(Records contained in a dataset)

::::::

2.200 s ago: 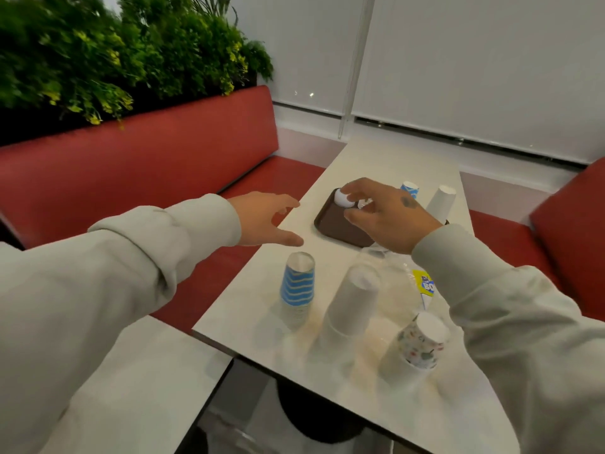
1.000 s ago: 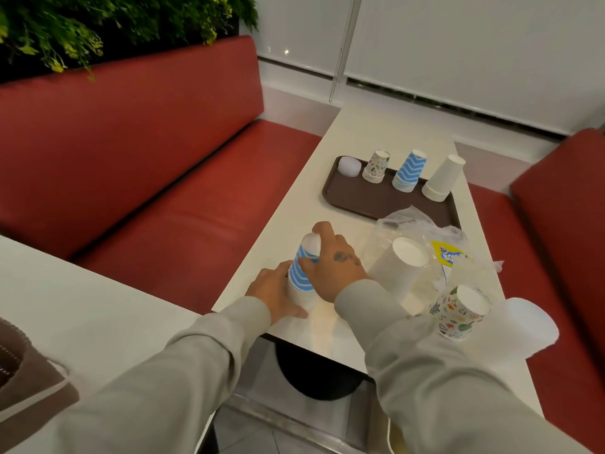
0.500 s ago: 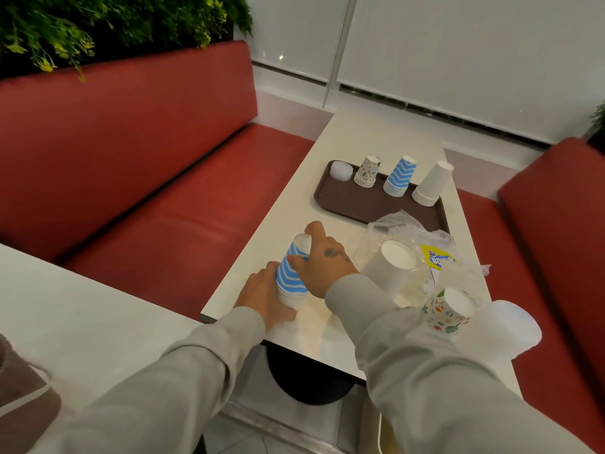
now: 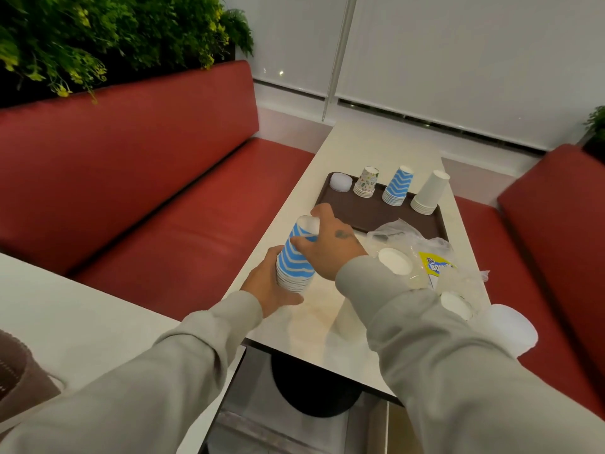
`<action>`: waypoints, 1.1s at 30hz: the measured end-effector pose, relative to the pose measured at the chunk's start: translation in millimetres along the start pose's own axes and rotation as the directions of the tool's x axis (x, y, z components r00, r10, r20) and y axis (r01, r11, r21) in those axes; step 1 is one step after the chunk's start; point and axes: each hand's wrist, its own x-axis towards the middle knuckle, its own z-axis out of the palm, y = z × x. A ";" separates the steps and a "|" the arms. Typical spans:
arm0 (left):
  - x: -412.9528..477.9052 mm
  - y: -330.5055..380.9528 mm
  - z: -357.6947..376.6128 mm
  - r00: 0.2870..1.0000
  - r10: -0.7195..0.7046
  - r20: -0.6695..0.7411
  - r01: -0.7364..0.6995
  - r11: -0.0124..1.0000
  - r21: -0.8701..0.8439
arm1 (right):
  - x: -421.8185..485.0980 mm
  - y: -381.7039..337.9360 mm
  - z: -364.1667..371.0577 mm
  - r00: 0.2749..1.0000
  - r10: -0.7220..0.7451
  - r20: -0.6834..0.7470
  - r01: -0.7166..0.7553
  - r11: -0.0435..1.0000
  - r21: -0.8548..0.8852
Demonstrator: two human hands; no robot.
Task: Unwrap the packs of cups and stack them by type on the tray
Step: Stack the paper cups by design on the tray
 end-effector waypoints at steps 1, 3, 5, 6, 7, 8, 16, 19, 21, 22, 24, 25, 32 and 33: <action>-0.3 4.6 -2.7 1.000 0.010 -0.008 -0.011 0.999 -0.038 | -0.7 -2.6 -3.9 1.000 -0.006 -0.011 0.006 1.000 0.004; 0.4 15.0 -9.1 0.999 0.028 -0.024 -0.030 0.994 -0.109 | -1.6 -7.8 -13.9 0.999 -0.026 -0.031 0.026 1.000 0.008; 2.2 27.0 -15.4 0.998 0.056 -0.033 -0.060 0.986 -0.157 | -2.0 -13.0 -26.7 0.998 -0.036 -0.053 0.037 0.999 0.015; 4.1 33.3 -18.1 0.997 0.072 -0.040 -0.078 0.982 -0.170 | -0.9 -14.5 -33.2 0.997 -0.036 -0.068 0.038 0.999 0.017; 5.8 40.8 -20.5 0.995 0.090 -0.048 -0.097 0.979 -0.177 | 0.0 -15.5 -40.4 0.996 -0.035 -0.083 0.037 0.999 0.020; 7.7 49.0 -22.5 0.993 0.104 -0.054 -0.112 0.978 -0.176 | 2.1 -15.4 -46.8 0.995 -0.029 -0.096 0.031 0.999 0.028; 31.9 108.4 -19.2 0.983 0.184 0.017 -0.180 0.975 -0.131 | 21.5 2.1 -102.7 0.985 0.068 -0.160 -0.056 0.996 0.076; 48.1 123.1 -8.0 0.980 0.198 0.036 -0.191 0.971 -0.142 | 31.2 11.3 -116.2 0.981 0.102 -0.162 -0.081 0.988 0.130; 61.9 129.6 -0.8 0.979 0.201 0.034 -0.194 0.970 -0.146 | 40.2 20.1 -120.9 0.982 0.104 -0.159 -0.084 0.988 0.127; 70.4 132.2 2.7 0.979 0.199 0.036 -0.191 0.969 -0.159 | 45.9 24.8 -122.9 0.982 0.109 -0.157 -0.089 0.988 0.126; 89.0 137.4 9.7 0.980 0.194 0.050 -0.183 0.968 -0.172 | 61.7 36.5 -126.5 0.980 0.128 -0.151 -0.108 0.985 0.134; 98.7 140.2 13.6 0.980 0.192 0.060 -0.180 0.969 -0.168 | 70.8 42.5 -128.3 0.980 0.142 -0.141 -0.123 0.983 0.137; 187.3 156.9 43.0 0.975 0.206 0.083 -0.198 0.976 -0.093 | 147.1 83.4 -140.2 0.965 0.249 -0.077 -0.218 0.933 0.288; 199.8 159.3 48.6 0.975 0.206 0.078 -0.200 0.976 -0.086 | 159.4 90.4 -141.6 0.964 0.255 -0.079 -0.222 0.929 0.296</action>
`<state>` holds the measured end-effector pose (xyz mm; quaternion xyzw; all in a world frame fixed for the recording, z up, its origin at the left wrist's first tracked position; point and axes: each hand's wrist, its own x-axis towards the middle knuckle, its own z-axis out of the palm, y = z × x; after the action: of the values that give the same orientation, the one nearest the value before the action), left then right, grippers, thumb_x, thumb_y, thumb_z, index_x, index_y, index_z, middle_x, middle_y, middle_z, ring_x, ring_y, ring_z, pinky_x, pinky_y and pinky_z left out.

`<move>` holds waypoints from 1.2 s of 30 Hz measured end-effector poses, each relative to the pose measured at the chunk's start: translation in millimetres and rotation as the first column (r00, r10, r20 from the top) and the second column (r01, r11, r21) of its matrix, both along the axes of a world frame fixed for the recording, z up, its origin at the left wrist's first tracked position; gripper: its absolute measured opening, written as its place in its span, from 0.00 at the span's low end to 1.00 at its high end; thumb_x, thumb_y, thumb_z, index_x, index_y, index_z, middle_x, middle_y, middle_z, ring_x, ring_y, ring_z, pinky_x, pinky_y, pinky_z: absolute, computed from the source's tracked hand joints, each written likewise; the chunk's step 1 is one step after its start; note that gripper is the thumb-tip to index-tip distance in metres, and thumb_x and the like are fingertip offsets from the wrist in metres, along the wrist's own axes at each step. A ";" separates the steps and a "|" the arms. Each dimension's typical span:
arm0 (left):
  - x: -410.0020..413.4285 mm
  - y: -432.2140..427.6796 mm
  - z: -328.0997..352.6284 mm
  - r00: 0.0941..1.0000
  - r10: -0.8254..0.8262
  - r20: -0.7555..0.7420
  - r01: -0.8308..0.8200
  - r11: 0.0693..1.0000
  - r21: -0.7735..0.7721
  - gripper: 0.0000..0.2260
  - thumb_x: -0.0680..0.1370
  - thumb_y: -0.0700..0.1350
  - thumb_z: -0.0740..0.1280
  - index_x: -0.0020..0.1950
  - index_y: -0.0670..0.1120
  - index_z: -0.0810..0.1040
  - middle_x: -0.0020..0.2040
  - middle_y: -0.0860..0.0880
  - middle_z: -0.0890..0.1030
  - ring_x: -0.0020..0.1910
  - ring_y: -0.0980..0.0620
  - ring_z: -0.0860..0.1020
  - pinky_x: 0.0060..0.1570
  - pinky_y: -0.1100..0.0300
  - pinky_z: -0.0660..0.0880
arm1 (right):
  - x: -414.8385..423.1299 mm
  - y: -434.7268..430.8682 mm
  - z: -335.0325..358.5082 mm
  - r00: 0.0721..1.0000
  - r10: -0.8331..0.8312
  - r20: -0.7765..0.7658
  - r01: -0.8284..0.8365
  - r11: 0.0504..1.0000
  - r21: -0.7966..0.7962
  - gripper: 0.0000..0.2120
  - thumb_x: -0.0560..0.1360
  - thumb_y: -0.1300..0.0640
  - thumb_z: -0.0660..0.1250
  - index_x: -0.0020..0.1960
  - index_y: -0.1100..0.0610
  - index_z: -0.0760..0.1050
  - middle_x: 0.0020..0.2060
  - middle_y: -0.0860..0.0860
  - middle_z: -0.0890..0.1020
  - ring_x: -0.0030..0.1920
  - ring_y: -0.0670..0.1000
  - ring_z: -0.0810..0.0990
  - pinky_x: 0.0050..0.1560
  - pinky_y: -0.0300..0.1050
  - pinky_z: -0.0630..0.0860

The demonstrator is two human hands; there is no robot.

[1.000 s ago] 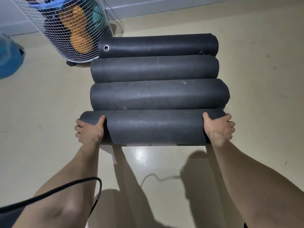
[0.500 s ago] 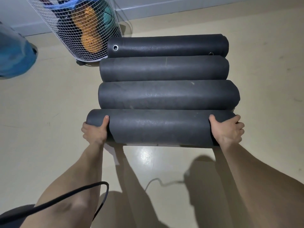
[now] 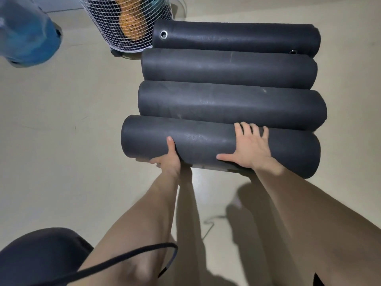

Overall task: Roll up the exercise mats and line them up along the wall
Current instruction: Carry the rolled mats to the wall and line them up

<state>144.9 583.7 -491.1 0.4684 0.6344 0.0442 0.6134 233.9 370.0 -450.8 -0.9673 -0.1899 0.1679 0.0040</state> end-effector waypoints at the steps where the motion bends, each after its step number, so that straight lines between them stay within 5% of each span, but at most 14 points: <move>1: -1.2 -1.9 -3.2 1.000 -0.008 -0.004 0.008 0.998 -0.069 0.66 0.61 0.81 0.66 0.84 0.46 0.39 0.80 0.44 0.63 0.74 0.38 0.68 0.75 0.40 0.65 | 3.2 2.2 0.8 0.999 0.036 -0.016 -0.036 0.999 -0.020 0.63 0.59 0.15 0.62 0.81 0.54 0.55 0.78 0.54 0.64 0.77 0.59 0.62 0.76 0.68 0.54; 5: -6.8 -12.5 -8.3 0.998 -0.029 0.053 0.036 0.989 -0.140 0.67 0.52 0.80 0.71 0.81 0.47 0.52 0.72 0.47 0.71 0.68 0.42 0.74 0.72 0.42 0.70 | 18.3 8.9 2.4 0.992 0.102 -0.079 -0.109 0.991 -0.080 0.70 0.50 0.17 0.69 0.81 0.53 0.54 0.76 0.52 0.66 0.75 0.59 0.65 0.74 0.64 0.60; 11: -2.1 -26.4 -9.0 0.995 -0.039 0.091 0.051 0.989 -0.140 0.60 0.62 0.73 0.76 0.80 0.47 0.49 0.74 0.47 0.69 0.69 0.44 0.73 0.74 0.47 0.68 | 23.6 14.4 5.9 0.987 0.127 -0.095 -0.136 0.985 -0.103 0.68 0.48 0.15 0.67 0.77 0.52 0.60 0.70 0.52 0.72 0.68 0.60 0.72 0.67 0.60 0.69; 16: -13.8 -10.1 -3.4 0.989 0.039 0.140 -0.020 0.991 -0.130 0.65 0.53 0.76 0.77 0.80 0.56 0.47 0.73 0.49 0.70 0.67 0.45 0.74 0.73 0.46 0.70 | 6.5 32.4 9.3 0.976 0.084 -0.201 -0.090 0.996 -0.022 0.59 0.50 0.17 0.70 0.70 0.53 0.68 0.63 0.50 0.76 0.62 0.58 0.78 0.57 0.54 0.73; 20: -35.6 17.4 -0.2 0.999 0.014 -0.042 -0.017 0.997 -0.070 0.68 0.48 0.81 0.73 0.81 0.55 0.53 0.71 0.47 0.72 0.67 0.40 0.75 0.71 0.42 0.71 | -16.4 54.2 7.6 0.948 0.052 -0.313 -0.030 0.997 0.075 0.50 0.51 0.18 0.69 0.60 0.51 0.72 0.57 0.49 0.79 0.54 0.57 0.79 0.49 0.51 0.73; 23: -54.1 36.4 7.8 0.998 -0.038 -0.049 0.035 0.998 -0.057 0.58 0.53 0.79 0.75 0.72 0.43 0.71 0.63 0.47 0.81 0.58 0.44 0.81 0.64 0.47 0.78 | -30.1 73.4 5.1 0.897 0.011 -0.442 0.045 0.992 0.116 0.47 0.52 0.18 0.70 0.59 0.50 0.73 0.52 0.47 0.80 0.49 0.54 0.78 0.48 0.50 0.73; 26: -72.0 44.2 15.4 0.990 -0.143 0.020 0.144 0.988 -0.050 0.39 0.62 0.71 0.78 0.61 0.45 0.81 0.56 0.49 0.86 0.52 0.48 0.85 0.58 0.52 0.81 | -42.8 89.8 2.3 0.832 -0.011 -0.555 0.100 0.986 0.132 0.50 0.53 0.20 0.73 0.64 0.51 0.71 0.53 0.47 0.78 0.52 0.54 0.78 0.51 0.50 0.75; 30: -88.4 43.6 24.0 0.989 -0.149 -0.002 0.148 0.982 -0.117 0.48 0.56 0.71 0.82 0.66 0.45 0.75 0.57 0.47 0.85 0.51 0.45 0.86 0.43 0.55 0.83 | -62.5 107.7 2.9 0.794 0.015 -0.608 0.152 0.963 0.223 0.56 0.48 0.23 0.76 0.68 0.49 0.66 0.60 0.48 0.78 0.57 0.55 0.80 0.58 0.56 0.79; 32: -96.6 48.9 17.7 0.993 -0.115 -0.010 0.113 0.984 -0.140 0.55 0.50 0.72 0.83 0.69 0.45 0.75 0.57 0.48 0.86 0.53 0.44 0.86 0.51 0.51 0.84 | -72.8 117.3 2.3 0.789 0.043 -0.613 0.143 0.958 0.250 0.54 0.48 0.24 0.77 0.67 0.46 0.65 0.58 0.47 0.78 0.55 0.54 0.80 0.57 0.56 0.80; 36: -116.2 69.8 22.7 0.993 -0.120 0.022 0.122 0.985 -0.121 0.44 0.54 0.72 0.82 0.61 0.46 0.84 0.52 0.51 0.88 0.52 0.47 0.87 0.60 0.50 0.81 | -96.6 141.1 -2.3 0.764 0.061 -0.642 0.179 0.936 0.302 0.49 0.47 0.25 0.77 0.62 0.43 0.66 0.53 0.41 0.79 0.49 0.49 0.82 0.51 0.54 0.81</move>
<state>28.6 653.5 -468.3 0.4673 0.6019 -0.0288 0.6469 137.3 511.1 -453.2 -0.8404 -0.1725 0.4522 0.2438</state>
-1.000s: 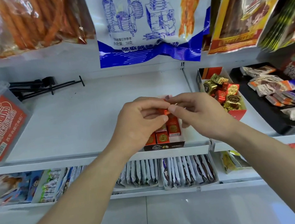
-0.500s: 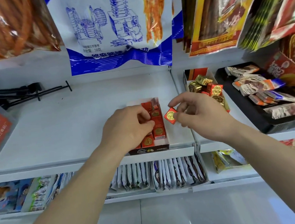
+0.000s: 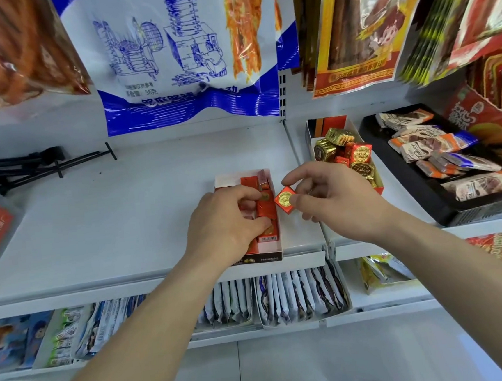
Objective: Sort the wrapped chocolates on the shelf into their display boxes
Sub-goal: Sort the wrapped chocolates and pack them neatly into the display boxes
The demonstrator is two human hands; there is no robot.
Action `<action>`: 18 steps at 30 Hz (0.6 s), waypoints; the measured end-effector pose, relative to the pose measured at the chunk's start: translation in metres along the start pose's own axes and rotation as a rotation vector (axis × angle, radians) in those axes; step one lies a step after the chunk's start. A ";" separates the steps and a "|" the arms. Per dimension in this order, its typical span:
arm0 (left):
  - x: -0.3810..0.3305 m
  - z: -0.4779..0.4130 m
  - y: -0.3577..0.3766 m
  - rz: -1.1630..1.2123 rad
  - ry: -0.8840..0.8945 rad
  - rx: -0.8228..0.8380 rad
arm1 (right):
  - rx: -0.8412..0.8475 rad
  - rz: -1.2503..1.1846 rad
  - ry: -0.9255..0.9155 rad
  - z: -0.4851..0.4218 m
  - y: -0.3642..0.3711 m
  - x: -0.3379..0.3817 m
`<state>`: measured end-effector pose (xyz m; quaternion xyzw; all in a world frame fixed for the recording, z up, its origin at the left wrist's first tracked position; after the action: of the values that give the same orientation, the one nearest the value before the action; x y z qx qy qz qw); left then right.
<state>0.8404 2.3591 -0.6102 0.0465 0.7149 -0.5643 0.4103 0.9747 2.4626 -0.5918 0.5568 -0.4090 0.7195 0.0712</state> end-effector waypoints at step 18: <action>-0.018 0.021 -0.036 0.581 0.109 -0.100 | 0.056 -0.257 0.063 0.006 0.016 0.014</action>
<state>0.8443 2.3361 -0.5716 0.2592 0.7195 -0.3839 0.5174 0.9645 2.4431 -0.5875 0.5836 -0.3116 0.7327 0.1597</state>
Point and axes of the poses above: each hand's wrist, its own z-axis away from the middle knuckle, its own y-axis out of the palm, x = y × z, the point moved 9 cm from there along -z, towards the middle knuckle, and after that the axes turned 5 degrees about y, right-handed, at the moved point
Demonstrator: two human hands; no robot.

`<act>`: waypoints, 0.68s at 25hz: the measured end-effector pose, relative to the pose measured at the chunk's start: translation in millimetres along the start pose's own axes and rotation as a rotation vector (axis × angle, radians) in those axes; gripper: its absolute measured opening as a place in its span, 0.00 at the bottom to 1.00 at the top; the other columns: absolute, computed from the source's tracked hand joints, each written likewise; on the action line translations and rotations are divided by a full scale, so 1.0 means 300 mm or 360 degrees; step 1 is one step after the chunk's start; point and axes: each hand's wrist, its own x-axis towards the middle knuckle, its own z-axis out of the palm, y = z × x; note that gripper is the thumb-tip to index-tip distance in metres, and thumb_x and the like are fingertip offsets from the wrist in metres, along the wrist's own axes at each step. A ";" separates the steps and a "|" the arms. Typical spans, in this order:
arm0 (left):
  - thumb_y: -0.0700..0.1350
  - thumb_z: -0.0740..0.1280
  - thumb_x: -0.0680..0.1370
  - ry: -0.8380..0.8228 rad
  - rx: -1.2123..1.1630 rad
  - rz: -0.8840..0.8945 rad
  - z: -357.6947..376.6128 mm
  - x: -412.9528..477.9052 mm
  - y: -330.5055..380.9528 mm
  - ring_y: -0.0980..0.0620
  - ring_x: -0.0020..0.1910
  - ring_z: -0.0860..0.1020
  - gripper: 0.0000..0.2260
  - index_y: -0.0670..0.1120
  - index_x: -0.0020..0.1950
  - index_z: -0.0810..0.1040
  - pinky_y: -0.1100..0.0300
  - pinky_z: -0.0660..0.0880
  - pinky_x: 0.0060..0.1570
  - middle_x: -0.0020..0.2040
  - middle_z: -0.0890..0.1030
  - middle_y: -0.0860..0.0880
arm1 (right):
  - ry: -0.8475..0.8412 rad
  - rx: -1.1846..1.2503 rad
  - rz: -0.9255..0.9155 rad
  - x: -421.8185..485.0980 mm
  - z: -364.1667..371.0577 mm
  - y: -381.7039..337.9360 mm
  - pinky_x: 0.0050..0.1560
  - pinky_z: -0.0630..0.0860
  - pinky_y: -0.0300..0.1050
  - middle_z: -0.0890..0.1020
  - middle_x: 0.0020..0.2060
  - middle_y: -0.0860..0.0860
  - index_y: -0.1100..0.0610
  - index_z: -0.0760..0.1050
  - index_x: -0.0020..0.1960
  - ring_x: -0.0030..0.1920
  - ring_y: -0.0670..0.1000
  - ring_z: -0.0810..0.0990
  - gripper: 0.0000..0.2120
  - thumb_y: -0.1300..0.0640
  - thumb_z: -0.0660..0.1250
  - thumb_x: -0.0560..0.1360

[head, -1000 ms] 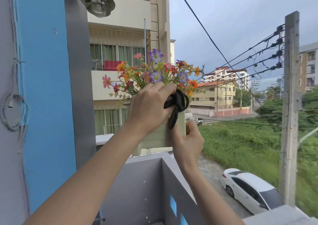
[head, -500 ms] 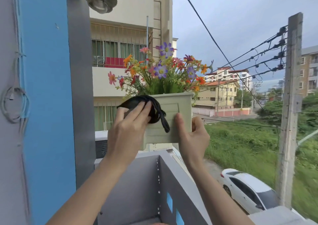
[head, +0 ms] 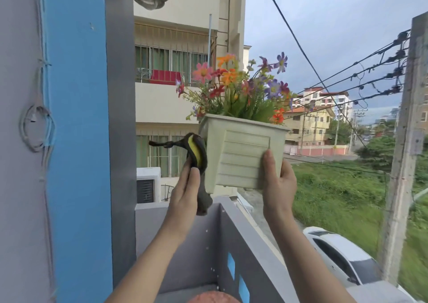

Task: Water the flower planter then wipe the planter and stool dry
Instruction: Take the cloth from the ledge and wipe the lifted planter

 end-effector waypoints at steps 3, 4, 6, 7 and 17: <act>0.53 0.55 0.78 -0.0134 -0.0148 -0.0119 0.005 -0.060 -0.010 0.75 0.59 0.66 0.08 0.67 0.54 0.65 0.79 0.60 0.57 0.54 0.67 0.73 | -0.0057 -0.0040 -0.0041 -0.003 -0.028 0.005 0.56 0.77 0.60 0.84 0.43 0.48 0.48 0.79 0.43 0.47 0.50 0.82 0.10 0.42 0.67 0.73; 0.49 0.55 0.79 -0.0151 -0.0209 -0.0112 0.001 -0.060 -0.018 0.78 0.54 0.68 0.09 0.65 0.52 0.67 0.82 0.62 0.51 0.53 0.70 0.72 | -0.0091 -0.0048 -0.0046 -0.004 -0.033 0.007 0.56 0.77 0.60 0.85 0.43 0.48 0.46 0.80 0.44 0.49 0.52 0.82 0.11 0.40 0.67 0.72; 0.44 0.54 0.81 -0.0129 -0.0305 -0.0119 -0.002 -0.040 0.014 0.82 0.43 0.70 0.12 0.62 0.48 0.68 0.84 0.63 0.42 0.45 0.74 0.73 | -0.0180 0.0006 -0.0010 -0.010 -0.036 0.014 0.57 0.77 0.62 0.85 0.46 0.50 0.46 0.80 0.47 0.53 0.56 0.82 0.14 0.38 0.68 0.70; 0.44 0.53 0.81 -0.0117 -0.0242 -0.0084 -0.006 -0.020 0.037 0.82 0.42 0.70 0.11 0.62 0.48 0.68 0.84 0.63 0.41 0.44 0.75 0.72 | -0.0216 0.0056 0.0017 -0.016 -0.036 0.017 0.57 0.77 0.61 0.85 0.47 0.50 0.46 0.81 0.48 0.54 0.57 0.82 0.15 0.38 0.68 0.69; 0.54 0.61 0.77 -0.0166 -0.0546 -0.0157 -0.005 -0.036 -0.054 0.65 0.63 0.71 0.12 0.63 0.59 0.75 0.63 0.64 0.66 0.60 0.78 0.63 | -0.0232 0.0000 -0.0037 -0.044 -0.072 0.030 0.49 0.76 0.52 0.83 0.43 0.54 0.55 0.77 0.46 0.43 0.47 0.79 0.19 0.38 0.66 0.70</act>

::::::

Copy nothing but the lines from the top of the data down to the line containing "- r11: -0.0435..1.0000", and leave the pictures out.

2.200 s ago: 
1.000 s ago: 
0.500 s ago: 
now: 
`<action>`: waypoints, 1.1s at 30hz: the measured end-effector pose, relative to the pose measured at the chunk's start: translation in millimetres along the start pose's own axes and rotation as the directions of the tool's x axis (x, y, z components r00, r10, r20) and y axis (r01, r11, r21) in those axes; step 1 is one step after the chunk's start; point and axes: each hand's wrist, its own x-axis towards the middle knuckle, its own z-axis out of the palm, y = z × x. A ";" separates the steps and a "|" the arms. Typical spans:
arm0 (left):
  - x: -412.9528..477.9052 mm
  - y: -330.5055..380.9528 mm
  - z: -357.6947..376.6128 mm
  - r00: 0.2870..1.0000
  - r10: -0.7195..0.7046
  - r20: -0.6695..0.7411
  - r01: -0.7364..0.6995
  - r11: -0.0124..1.0000
  - r21: -0.8701..0.8439
arm1 (right):
  - x: -421.8185..485.0980 mm
  - y: -381.7039..337.9360 mm
  - z: -364.1667..371.0577 mm
  - r00: 0.2749..1.0000
  - r10: -0.7220..0.7451
  - r20: -0.6834..0.7470
  - r01: -0.7166..0.7553
  - r11: -0.0435..1.0000

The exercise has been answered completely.